- Exercise objective -
Reply only with how many lines in these entries hold the string "camera".
##############################
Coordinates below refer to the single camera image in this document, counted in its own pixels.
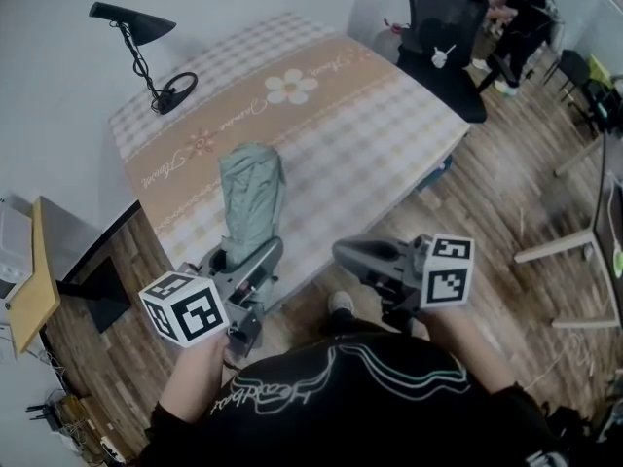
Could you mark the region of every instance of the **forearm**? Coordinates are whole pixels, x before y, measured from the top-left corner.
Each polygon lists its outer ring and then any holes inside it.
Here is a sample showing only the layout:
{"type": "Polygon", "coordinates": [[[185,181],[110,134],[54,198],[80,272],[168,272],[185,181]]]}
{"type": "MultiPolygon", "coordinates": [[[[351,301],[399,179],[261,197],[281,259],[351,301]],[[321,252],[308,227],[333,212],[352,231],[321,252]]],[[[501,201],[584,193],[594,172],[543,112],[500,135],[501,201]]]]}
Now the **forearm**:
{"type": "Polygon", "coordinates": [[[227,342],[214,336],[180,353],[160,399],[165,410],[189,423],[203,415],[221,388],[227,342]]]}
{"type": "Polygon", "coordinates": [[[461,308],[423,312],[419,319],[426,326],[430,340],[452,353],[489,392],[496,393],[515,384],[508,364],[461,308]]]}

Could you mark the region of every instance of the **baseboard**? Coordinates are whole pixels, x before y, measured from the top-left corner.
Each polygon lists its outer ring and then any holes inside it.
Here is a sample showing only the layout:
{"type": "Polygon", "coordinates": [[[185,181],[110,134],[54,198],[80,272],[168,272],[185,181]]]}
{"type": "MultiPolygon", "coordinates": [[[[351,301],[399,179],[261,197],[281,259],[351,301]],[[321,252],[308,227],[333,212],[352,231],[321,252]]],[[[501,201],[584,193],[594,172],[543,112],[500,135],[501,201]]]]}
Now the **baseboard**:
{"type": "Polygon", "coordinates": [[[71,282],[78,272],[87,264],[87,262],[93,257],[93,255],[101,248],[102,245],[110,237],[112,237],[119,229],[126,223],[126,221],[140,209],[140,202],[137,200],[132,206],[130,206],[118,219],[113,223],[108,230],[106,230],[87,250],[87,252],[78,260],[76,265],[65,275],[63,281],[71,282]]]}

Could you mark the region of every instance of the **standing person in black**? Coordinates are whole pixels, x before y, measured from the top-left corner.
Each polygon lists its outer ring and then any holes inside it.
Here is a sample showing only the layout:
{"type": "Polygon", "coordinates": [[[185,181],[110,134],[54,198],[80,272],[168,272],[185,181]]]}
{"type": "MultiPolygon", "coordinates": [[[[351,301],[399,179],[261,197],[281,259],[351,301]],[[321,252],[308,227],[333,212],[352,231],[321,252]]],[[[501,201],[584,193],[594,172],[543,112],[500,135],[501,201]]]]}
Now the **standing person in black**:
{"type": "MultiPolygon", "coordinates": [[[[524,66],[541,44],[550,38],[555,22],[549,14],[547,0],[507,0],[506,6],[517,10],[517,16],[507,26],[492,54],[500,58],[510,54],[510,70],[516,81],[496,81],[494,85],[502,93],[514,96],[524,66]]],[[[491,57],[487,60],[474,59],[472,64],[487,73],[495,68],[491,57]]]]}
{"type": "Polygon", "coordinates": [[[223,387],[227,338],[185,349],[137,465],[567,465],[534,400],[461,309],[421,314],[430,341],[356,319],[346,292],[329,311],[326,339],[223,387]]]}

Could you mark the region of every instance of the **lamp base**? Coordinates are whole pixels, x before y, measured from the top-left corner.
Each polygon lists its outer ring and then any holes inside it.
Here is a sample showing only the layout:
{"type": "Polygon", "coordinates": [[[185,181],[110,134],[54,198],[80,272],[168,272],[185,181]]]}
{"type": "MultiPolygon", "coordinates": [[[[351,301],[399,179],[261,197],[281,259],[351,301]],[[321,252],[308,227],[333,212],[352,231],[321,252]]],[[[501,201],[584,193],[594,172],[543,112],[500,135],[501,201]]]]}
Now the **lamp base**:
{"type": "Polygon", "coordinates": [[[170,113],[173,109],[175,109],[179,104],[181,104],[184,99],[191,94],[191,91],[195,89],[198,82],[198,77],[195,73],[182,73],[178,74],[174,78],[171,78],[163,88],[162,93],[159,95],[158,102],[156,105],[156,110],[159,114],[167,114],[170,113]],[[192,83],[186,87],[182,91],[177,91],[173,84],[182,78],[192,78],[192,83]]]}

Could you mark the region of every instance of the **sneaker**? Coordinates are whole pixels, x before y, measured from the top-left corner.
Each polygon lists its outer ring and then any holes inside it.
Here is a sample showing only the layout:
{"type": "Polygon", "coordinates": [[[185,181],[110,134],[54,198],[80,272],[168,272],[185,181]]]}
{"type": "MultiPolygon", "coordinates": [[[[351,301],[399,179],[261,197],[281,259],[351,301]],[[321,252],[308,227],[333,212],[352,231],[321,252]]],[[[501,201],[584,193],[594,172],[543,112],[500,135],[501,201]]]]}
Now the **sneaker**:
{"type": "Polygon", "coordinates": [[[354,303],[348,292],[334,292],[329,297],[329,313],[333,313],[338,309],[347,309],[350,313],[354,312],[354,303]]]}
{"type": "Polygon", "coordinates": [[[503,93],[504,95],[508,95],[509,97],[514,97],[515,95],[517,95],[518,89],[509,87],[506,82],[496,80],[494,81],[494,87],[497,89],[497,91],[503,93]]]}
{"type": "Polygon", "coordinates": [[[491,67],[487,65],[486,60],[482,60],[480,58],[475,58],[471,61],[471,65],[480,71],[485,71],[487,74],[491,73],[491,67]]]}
##############################
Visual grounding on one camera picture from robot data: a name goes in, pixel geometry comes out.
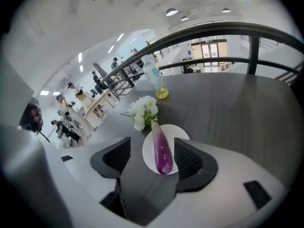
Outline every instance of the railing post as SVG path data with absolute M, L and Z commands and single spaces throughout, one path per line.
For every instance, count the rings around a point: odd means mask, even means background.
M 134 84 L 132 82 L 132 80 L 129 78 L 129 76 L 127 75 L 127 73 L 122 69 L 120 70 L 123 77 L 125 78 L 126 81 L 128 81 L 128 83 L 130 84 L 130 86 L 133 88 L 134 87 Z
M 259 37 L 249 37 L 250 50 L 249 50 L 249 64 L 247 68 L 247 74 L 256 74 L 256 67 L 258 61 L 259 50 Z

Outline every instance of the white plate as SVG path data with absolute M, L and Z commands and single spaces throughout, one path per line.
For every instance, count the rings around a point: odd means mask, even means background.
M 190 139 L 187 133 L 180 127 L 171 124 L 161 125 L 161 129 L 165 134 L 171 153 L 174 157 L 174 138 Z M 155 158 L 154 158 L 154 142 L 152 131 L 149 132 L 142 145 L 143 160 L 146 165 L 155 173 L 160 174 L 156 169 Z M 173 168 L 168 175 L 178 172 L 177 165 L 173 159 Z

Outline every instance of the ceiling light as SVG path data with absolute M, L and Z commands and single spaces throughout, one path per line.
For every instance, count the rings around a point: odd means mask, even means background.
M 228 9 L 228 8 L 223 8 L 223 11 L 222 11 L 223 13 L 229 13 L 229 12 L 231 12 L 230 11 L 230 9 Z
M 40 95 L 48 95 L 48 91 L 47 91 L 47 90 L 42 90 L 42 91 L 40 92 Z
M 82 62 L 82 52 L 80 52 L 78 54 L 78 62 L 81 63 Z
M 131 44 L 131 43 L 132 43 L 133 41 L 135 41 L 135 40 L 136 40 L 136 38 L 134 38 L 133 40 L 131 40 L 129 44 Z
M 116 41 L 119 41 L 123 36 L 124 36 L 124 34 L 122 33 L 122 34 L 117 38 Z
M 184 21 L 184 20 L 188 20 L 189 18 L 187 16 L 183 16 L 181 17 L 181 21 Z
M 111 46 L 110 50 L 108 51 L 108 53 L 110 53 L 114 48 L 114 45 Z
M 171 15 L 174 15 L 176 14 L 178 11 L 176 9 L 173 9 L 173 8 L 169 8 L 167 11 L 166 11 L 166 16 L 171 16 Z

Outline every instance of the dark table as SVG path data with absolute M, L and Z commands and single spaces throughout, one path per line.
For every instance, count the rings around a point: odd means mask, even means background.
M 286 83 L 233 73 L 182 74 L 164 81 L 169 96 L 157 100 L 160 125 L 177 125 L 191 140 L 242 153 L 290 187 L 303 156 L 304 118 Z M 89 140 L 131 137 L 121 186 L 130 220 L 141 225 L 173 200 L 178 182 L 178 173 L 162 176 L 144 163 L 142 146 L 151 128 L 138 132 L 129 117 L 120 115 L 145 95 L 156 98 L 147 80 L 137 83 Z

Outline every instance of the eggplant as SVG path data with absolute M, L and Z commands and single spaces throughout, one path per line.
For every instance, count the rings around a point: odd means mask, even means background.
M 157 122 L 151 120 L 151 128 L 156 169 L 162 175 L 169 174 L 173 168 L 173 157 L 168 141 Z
##############################
- Written response -
2